_Work instruction_
In the data below, how many lines include the string "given"? Give only the number.
** Data provided follows **
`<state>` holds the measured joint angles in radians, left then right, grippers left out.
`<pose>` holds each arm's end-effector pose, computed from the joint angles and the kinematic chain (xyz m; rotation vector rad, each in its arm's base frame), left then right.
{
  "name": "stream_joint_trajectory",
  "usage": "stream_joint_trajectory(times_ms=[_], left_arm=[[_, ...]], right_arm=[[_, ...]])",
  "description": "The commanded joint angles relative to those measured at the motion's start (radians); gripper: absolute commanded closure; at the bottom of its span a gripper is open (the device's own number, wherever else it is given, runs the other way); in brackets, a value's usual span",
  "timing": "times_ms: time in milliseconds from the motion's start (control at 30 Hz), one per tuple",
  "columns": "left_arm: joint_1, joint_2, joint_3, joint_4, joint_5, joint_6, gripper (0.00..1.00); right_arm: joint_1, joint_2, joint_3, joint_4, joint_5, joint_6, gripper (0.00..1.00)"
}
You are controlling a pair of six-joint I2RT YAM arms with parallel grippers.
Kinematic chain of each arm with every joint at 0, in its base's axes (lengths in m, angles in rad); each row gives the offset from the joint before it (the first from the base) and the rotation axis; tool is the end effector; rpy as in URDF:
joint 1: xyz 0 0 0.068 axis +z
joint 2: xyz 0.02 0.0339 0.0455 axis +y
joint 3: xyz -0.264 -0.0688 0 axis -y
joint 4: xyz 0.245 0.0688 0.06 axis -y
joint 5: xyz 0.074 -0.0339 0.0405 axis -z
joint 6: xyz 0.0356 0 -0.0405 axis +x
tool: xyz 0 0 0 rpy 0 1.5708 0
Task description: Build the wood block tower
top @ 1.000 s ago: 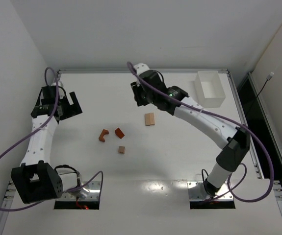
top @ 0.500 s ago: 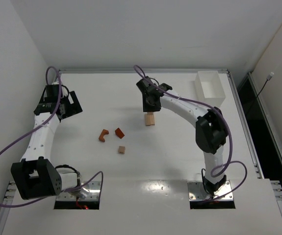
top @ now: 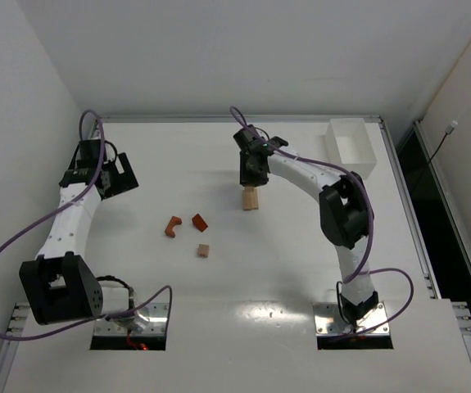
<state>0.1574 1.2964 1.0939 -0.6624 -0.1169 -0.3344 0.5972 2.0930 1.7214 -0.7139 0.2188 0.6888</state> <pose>0.2675 0.0467 0.2939 -0.6418 2.3424 0.0625 0.3785 0.2481 0.2131 0.1912 2.6148 0.1586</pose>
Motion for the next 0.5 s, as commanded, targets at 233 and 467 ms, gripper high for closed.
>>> stream_joint_trajectory(times_ms=[233,467], left_arm=[[-0.007,0.038,0.066,0.026,0.009,-0.005,0.11],[-0.007,0.057,0.075,0.026,0.010,-0.005,0.11]], right_arm=[[-0.016,0.039,0.055,0.053,-0.041,-0.015,1.00],[-0.016,0.068,0.055,0.053,-0.041,-0.026,1.00]])
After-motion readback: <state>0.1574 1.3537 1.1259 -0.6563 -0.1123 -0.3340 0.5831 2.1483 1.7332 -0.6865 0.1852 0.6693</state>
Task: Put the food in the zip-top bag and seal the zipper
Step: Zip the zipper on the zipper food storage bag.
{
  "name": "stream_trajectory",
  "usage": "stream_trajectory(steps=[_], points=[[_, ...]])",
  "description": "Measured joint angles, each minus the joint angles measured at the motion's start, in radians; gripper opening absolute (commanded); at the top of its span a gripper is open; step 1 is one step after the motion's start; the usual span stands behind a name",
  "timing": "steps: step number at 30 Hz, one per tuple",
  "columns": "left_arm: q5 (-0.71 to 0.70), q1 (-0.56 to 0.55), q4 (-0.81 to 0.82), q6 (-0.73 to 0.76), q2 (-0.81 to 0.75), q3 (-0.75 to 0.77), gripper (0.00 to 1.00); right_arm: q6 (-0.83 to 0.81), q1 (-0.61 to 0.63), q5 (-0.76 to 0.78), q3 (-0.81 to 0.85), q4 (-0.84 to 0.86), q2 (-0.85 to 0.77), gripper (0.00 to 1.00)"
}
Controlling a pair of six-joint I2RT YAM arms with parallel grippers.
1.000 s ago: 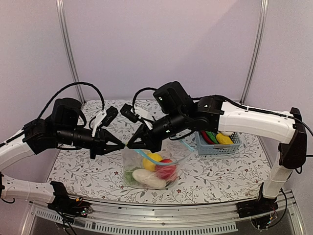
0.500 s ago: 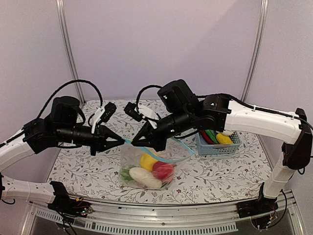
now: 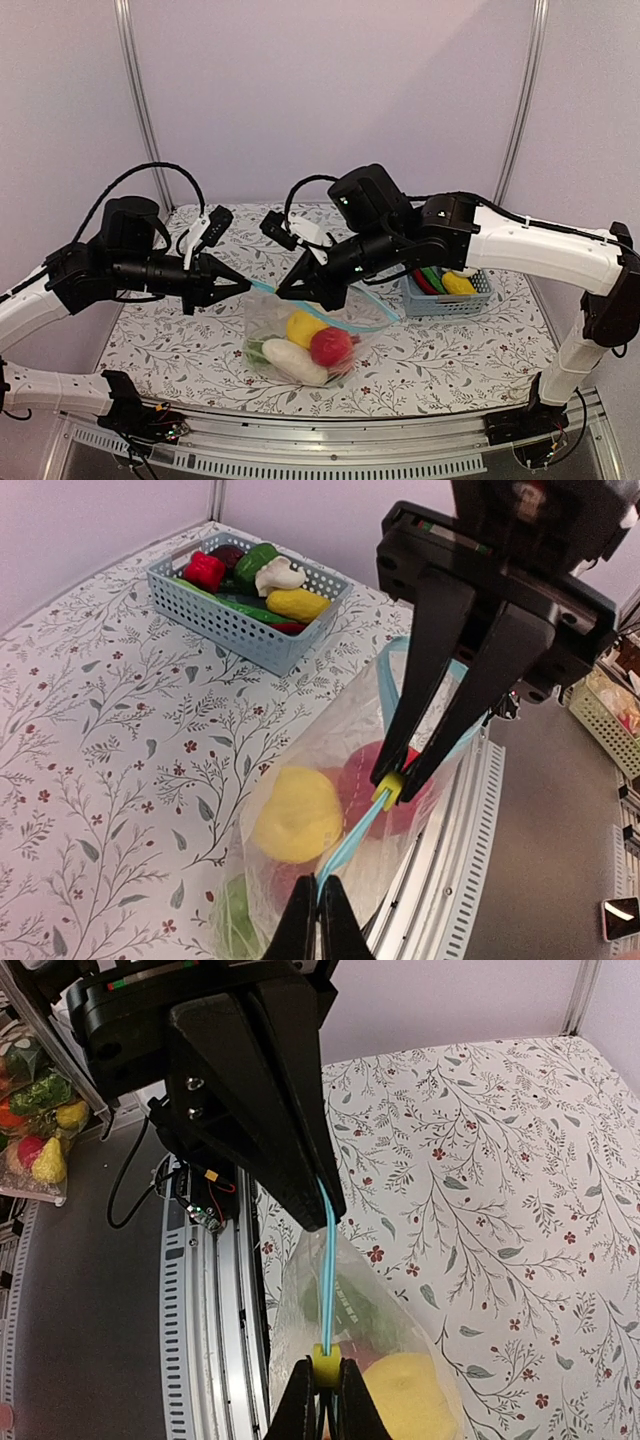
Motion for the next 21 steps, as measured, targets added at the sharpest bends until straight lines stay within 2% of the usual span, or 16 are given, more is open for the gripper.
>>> stream_trajectory(steps=[21], points=[[-0.031, 0.026, 0.001, -0.008, -0.007, -0.006, 0.00, 0.002, 0.000, 0.043, -0.061, -0.021, -0.053, 0.00]])
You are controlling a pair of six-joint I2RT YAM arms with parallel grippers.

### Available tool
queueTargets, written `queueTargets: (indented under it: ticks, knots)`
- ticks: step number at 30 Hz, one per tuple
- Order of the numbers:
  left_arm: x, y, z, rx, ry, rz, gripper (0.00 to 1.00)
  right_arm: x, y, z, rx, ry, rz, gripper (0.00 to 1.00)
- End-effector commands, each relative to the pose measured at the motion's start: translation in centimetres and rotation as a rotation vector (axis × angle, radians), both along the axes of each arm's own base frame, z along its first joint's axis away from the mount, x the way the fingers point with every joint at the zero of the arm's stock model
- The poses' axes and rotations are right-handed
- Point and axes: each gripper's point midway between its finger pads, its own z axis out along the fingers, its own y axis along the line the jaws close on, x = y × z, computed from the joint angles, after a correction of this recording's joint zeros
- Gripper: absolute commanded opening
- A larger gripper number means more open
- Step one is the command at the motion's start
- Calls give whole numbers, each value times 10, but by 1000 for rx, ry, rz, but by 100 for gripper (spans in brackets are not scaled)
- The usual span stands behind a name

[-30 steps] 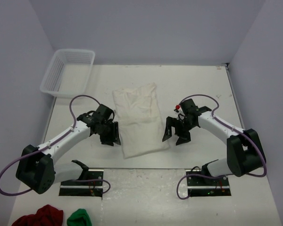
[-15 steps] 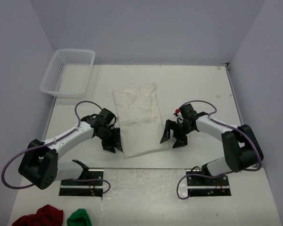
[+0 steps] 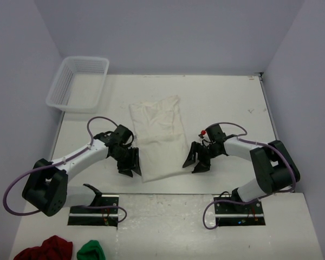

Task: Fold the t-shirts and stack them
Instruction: Grab one side of the 2/3 rectangular tshirt with both arms

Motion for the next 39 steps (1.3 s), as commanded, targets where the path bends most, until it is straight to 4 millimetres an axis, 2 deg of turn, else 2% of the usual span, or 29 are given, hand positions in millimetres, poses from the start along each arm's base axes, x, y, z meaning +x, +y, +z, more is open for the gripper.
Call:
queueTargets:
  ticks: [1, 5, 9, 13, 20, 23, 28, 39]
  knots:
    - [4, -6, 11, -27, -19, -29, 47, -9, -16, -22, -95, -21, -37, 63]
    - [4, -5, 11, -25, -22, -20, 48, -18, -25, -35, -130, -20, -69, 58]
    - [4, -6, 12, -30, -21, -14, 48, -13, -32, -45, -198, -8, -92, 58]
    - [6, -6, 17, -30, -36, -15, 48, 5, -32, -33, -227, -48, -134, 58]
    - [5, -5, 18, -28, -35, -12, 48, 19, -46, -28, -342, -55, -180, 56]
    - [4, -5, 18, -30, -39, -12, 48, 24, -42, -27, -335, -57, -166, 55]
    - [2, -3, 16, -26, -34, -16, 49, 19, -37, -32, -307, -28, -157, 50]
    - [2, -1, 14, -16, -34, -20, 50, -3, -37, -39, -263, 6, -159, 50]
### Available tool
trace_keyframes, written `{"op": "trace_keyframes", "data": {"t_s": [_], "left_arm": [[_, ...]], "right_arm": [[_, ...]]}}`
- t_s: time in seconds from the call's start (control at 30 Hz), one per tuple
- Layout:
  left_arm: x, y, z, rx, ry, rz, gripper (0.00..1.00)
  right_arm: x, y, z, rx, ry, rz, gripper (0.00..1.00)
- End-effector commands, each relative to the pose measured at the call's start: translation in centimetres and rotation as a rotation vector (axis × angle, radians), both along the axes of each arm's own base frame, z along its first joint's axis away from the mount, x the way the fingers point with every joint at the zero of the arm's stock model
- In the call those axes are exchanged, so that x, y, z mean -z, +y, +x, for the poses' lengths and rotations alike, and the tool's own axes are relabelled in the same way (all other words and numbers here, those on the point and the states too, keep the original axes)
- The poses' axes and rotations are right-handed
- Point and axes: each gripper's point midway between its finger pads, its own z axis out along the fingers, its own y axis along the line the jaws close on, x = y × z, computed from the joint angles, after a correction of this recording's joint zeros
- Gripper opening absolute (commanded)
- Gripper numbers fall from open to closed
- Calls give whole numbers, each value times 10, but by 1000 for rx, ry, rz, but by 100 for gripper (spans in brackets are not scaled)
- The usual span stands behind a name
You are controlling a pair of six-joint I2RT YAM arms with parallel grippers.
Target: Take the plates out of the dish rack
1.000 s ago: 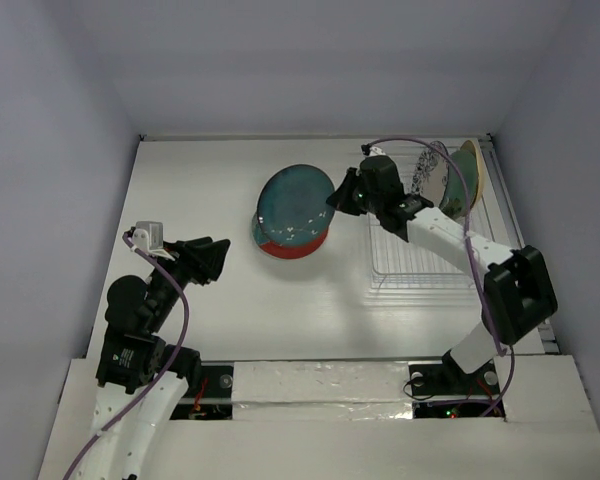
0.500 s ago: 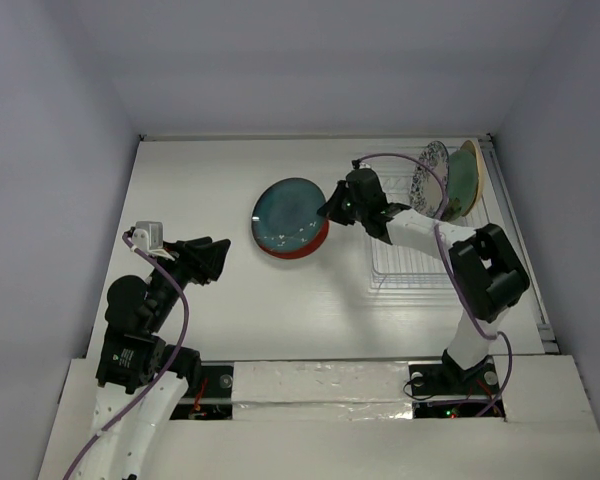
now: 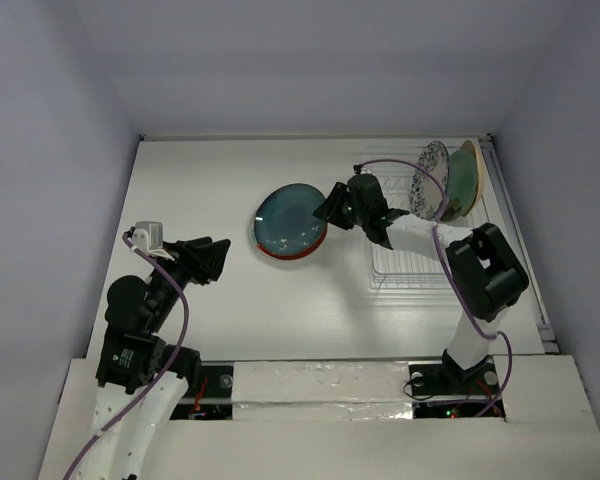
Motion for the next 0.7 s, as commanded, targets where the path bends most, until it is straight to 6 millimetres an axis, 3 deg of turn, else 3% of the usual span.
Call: {"op": "trace_keyframes", "data": {"t_s": [0.0, 0.33, 0.5, 0.6, 0.67], "left_arm": [[-10, 1, -1, 0, -44, -13, 49], [-11, 0, -2, 2, -46, -15, 49], [-11, 0, -3, 3, -48, -15, 49], [-11, 0, -2, 3, -48, -14, 49], [-11, 0, -3, 5, -50, -14, 49]], "right_arm": [[-16, 4, 8, -6, -90, 8, 45], [17, -13, -3, -33, -50, -172, 78], [30, -12, -6, -44, -40, -254, 86], [26, -13, -7, -53, -47, -297, 91], [14, -8, -11, -88, -65, -272, 92]]}}
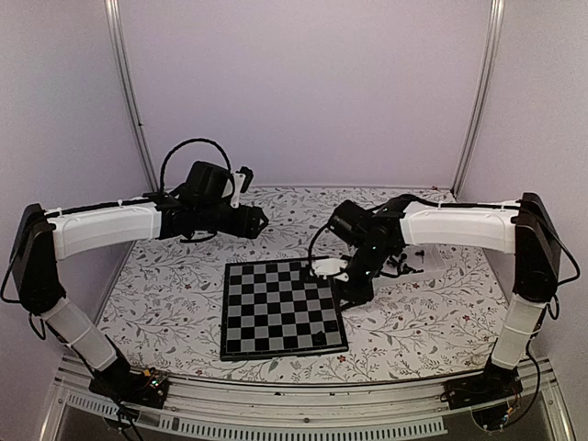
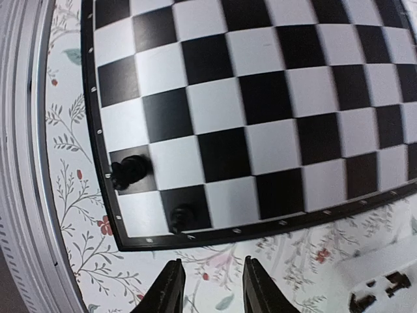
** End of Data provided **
_Written reply_
3